[Aim of the task]
With the pictures left aside, write out exactly the lines of the listing below from the line with "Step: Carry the" to the line with "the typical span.", both included, and only those.

[Material supplied]

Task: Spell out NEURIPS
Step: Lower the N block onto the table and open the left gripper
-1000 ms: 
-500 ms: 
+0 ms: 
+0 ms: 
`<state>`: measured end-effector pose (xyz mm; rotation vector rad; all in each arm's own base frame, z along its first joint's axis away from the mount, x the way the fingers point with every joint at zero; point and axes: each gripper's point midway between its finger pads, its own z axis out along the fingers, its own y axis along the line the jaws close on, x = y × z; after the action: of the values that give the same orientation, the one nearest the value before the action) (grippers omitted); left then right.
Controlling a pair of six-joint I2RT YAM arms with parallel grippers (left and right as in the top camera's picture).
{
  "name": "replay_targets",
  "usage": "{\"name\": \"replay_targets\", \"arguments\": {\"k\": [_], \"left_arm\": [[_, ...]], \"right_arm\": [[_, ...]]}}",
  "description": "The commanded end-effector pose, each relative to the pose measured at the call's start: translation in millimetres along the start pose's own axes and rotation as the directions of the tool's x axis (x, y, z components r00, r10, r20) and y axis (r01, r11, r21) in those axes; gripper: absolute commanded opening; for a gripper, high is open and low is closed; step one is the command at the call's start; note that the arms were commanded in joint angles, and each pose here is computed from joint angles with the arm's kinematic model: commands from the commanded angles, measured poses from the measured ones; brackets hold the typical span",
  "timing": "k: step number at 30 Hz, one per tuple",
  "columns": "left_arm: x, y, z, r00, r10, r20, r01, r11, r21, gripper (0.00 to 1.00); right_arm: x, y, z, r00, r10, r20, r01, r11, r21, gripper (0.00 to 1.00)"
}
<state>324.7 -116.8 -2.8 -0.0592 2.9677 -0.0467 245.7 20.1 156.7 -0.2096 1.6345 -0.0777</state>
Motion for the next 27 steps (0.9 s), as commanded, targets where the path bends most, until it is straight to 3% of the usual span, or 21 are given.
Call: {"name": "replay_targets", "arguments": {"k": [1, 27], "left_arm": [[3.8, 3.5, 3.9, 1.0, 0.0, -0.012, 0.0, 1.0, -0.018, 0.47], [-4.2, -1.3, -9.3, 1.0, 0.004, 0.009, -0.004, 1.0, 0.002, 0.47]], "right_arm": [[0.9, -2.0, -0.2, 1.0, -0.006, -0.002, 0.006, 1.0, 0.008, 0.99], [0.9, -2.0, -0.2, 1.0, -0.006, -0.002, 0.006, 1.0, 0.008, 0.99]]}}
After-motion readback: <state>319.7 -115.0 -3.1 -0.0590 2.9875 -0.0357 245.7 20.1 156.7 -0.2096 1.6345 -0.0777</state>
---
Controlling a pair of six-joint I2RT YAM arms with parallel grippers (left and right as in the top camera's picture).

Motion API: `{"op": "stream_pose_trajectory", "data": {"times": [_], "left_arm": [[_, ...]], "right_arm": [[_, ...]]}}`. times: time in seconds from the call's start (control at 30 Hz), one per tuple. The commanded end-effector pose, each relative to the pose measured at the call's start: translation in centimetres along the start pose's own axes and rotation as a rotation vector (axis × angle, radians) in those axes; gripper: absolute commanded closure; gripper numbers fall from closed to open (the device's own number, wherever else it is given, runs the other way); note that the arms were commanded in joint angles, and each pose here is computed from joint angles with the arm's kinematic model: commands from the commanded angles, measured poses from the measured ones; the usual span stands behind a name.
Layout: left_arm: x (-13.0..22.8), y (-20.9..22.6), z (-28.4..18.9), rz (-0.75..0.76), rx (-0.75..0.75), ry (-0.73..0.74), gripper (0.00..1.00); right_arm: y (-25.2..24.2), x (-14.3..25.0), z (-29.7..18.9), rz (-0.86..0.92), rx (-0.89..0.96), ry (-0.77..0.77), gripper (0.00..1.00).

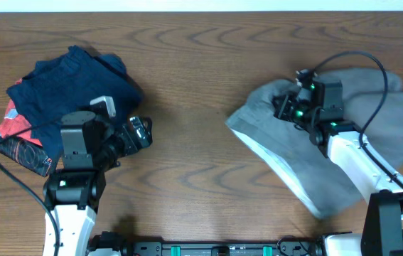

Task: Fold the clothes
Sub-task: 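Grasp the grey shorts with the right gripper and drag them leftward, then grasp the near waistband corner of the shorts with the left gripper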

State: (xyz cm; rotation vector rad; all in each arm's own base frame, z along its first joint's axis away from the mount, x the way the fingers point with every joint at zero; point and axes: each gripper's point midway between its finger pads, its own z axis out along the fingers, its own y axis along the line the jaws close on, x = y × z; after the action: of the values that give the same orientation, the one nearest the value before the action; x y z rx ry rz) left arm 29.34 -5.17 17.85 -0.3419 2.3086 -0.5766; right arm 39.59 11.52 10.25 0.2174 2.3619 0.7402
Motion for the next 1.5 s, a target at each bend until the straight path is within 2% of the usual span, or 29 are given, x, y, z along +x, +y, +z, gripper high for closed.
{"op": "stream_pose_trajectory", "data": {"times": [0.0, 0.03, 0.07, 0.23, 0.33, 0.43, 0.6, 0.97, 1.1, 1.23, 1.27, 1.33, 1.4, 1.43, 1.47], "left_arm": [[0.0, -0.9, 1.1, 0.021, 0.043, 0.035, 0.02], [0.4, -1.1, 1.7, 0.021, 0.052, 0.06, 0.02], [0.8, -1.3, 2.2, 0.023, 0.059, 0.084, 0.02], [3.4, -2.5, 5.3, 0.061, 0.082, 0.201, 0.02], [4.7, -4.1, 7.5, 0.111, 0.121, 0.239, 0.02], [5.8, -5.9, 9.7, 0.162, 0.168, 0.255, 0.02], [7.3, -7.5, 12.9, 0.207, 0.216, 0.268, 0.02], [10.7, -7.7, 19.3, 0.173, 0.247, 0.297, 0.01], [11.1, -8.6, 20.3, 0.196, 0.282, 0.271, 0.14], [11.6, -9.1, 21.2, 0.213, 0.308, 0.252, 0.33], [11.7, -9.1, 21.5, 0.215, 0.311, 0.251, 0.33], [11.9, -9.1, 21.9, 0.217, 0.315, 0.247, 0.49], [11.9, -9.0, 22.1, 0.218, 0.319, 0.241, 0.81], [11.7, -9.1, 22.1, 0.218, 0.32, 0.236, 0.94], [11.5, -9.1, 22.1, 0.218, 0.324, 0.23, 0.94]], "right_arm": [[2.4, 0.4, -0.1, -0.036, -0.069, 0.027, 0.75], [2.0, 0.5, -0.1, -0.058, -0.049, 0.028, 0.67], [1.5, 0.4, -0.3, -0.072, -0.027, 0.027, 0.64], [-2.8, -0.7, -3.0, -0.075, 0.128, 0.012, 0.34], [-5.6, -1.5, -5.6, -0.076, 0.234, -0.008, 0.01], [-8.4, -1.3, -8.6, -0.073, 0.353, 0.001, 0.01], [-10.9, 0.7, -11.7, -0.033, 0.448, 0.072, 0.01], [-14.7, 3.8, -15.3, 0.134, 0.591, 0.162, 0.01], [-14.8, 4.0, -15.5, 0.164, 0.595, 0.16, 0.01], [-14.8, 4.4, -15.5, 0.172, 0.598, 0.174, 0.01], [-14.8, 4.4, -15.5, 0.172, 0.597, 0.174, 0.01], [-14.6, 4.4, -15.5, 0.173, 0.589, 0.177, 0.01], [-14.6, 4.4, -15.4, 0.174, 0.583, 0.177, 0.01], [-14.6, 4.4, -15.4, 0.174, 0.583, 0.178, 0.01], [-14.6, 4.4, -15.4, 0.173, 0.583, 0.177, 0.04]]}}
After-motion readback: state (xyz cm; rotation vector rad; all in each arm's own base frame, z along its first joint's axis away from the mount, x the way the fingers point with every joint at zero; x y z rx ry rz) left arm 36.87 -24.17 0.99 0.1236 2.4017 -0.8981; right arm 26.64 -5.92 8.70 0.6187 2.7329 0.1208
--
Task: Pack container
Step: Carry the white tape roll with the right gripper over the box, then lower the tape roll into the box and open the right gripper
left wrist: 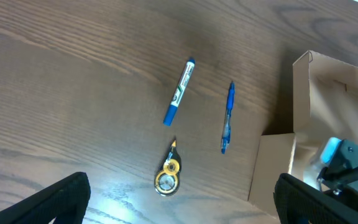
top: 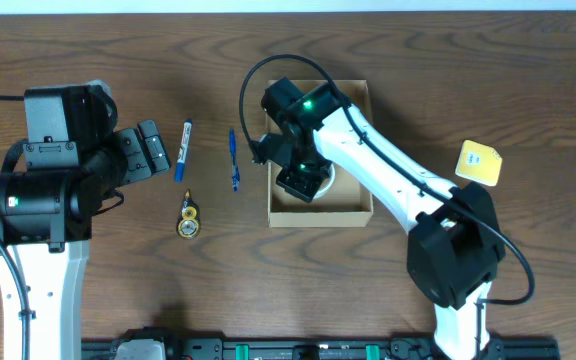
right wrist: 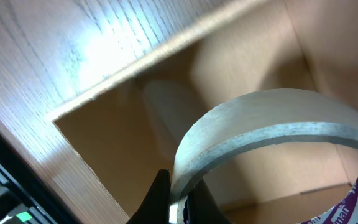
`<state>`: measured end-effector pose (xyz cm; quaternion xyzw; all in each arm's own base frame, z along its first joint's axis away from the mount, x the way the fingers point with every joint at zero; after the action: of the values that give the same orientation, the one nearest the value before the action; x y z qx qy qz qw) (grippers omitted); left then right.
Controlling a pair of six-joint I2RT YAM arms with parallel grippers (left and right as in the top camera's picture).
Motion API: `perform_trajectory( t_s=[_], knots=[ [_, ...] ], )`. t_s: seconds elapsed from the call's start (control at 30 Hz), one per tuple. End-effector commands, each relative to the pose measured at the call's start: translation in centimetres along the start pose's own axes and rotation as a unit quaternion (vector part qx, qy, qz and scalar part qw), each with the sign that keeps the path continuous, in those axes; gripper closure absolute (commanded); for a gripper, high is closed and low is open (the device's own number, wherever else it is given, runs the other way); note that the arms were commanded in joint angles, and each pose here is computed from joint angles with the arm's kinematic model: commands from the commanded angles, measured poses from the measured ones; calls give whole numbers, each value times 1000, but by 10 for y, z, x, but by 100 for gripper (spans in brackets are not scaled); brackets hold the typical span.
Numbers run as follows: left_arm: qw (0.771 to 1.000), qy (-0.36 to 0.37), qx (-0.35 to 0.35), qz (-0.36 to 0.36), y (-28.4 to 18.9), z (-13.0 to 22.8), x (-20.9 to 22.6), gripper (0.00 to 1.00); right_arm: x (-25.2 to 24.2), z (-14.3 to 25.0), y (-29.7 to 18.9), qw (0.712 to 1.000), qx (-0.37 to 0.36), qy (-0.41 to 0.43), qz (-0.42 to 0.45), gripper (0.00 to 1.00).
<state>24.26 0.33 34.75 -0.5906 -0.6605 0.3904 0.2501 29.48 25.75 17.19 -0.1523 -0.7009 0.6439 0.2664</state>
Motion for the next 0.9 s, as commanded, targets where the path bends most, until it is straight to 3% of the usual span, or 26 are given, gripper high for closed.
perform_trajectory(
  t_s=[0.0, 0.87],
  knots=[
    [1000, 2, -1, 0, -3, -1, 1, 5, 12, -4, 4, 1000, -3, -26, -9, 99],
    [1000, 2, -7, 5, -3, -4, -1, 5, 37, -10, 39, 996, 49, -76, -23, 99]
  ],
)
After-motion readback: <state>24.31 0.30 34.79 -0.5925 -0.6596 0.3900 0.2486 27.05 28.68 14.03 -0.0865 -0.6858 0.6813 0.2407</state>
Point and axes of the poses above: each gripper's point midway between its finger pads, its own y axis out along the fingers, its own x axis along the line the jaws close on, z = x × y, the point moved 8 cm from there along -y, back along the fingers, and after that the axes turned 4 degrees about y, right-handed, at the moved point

[Task result]
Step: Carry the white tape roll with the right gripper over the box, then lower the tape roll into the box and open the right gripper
left wrist: 
top: 
right wrist: 
`<state>`: measured end-effector pose (xyz cm; quaternion xyzw; all in each arm's own base frame, z along its first joint's axis away from the mount, x the way the fingers point with every joint at zero; after the action: of the values that give the same orientation, the one nearest the value before the action; x y z qx qy qz qw) (grippers omitted); left then right.
Controlling a pair of six-joint I2RT YAM arms with parallel grippers (left and right as in the top camera's picture).
Motion API: `perform_trajectory( t_s=[_], knots=[ [_, ...] ], )`. t_s: seconds elapsed from the call's start (control at 30 Hz), one per tuple. End-effector commands, each relative to the pose measured at the call's start: translation in centimetres along the start pose's own axes and rotation as a unit quaternion (vector part qx, qy, qz and scalar part qw), each with the sign that keeps the path continuous, in those axes; gripper closure absolute (commanded); for a gripper, high is closed and low is open (the device's own number, wherever else it is given, runs the other way); note that the arms were commanded in joint angles, and each pose here is computed from joint angles with the arm's kinematic model: commands from the commanded angles, measured poses from the measured ones; calls give whole numbers, each value times 1000, but by 10 for y, z, x, but by 100 for gripper (spans in brackets are not scaled); brackets hold the typical span.

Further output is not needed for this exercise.